Reproduce, without alteration, every line of the data; exclude the images.
****************
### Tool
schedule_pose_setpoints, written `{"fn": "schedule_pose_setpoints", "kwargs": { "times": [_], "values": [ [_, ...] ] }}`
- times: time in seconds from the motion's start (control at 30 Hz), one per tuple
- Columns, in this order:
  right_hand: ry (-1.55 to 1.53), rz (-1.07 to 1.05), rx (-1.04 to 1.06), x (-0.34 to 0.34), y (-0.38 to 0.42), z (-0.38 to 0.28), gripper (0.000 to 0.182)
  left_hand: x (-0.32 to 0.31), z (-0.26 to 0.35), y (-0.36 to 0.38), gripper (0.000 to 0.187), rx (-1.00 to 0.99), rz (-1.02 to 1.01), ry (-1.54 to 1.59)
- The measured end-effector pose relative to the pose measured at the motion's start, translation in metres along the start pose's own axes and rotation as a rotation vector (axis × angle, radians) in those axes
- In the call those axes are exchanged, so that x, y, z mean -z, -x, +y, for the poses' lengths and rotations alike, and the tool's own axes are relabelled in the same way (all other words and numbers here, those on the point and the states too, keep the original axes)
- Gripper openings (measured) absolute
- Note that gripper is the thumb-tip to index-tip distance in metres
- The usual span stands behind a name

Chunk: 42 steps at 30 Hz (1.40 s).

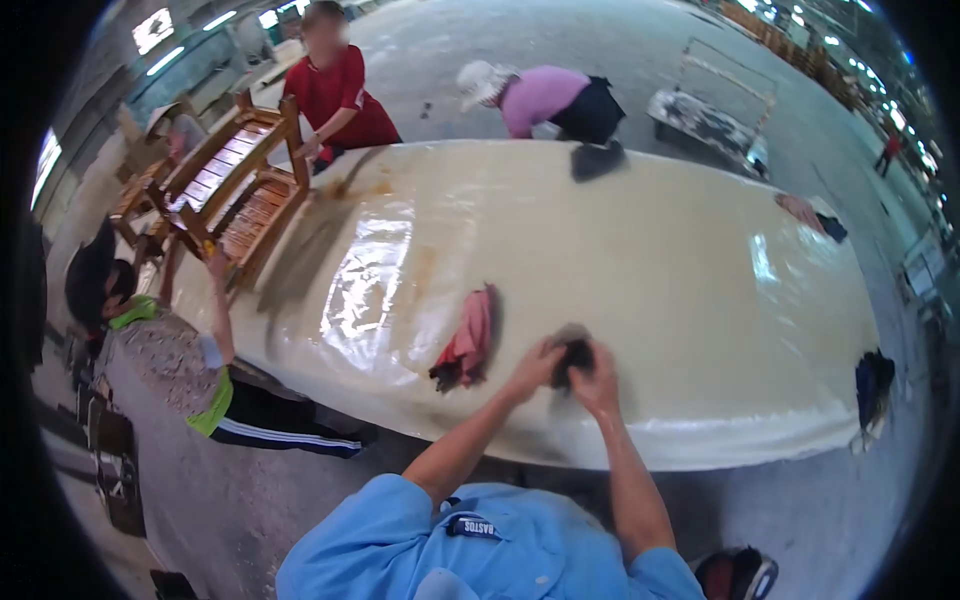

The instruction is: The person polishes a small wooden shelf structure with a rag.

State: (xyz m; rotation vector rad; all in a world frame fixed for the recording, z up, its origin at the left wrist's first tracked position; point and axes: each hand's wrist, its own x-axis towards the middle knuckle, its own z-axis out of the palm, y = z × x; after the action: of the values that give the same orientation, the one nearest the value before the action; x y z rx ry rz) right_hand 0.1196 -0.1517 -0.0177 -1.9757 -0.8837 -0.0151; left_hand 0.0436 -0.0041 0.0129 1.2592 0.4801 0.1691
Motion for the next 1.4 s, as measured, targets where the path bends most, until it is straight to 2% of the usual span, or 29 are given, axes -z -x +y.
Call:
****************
# Answer box:
### Tool
schedule_pose_setpoints, written `{"fn": "schedule_pose_setpoints", "kwargs": { "times": [_], "values": [ [_, ...] ] }}`
- times: time in seconds from the motion's start (control at 30 Hz), one per tuple
- Columns, in this order:
  right_hand: ry (-1.55 to 1.53), rz (-1.07 to 1.05), rx (-1.04 to 1.06), x (-0.34 to 0.34), y (-0.38 to 0.42), z (-0.38 to 0.28), gripper (0.000 to 0.182)
  left_hand: x (-0.32 to 0.31), z (-0.26 to 0.35), y (-0.36 to 0.38), gripper (0.000 to 0.187), rx (-1.00 to 0.99), rz (-1.02 to 1.01), ry (-1.54 to 1.59)
- The measured end-effector pose relative to the pose measured at the motion's start, translation in metres along the start pose's own axes and rotation as a rotation vector (axis × angle, radians) in those axes
- In the call those axes are exchanged, so that x, y, z mean -z, -x, +y, for the poses' lengths and rotations alike, and the tool's own axes are relabelled in the same way (all other words and numbers here, those on the point and the states too, keep the original axes)
- Gripper openings (measured) absolute
- Note that gripper is the thumb-tip to index-tip distance in metres
- The usual span stands behind a name

Chunk: 42 steps at 30 Hz (1.40 s).


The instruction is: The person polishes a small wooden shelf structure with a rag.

State: (xyz m; rotation vector rad; all in a world frame fixed for the recording, z up, its origin at the left wrist's first tracked position; point and axes: each hand's wrist, its own x-axis towards the middle knuckle, its own z-axis out of the palm, y = z × x; after the action: of the values that give the same orientation, the one nearest the value before the action; x y z rx ry rz) right_hand 0.1196 -0.1517 -0.0177 -1.9757 -0.8837 -0.0151; left_hand 0.0436 -0.0041 0.0129 1.2592 0.4801 0.1691
Motion for the next 1.4 s, as measured, targets where the path bends most, until it is straight to 2% of the usual span, or 29 are given, axes -z -x +y.
Call:

There's nothing more to this exercise.